Today, I walked out in the holding room and caught the eye of a patient. He told me he was getting sick, and needed a puke bucket. No problem, I thought, and procured him one. I also grabbed a couple of alcohol swabbies and held them under his nose. Don’t ask me why it works, it just does. So I got to talking to him and he said, very matter-of-factly, “You’re a mother, aren’t you.” I told him I was about to be. He said “it’s a boy, huh?” Whoa. I hadn’t told him that. Then he went on to tell me how he knew how hard I’d prayed for a baby, and how this baby was gonna be the joy of my life. Ok, that wasn’t such a stretch, right? Then he started talking about my dogs, as if he lived in my house! Then, he said “And don’t worry about putting your husband on the back burner for awhile. He’ll be tickled pink and enjoy every minute of it. Some people are just born mothers, and some aren’t. You’re one of the ones who are. I noticed how you seem to be so at peace and happy, and I just knew that you’re with the man you’re meant to be with.” Now. I grew up in church and learned all about miracles and blessings. I’m not the best player on the team, but this was definitely a blessing. I just don’t see how he could have known all that about me without divine intervention. Absolutely everything he said was spot on!!! He even said that he didn’t know if he was meant to tell me all that or not, it just came to him. I didn’t know what else to say. I just told him that I’d grown up always hearing that there were blessings to be found everywhere. At this point, I was summoned back to work (and to quit running my mouth, cause, you know, I never do that) and had to put an end to the conversation. But it was absolutely, positively the single weirdest thing that has ever happened to me.



{September 1, 2009}   Question:

Why do my bladder and kidneys only want to work when I’m trying to sleep?
Why does my husband continually tromp around the house in his grass covered clothes and boots after I’ve just swept the floor?
Why have I developed a plantar’s wart on the bottom of my foot when I’m gaining weight and it hurts to walk on it?
Why does my podiatrist insist that I wait till after I deliver to take care of it?
Does he not know that I’ll be in stirrups soon (a lot) and that my nasty foot will be in a plethora of medical personnel’s faces?
Why do men think that putting a pot with a plate on it/lid on it/nothing on it in the fridge is an acceptable food storage method?

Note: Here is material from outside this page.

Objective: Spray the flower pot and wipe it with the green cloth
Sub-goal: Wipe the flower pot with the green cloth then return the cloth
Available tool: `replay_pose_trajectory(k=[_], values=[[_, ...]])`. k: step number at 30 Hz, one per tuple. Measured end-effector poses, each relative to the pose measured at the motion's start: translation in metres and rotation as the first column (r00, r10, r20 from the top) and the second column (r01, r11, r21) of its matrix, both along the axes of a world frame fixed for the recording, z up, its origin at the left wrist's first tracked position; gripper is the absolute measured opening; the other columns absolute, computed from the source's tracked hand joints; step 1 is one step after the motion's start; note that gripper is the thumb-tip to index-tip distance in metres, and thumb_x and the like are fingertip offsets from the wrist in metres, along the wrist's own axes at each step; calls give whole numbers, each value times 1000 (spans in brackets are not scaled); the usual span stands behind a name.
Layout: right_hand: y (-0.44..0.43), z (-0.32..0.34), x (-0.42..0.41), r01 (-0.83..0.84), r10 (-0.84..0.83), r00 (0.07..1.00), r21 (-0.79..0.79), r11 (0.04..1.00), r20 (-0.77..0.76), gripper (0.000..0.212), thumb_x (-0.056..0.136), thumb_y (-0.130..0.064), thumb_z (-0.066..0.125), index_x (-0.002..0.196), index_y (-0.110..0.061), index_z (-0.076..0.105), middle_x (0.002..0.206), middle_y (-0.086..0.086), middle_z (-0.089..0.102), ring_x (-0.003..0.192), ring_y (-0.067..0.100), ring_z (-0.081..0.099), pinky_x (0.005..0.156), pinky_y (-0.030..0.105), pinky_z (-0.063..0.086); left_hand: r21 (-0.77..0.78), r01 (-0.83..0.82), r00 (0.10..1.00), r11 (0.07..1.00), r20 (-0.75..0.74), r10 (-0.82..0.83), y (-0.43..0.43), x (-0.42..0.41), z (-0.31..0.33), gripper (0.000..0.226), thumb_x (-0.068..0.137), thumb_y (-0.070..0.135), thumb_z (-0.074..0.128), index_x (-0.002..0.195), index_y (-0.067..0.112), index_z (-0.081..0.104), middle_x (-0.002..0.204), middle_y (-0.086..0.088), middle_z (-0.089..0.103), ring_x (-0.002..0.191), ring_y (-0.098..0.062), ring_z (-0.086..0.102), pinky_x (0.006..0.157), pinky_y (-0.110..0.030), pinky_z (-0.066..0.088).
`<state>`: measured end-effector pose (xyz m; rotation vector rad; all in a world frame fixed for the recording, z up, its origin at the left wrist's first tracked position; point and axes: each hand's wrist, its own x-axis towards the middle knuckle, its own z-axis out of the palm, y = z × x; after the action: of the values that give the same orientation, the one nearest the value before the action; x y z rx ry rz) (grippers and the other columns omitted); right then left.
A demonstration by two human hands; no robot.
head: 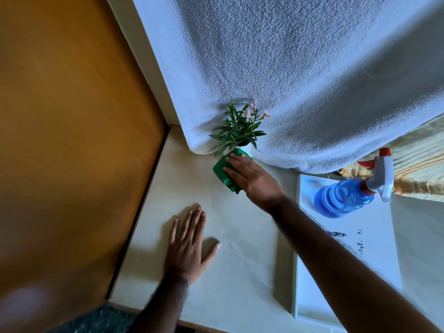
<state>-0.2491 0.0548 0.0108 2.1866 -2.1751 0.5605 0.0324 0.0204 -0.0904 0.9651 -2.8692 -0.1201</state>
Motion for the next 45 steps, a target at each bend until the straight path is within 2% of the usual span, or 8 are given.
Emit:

Why do men think a counter with drink circles, sticky stuff, and crumbs on it is considered clean?
(This is an old one) Why do men think that sex is the only reason we want to go to bed early?
And for the finale: Why does he get angry when I make the decision to go to Home Depot and look at paint samples without him, even though I’ve asked him to go no less than 5 times? It’s not like he hasn’t had opportunity.
Why do I always have to resort to threatening to do something myself before he gets off his ass to do it?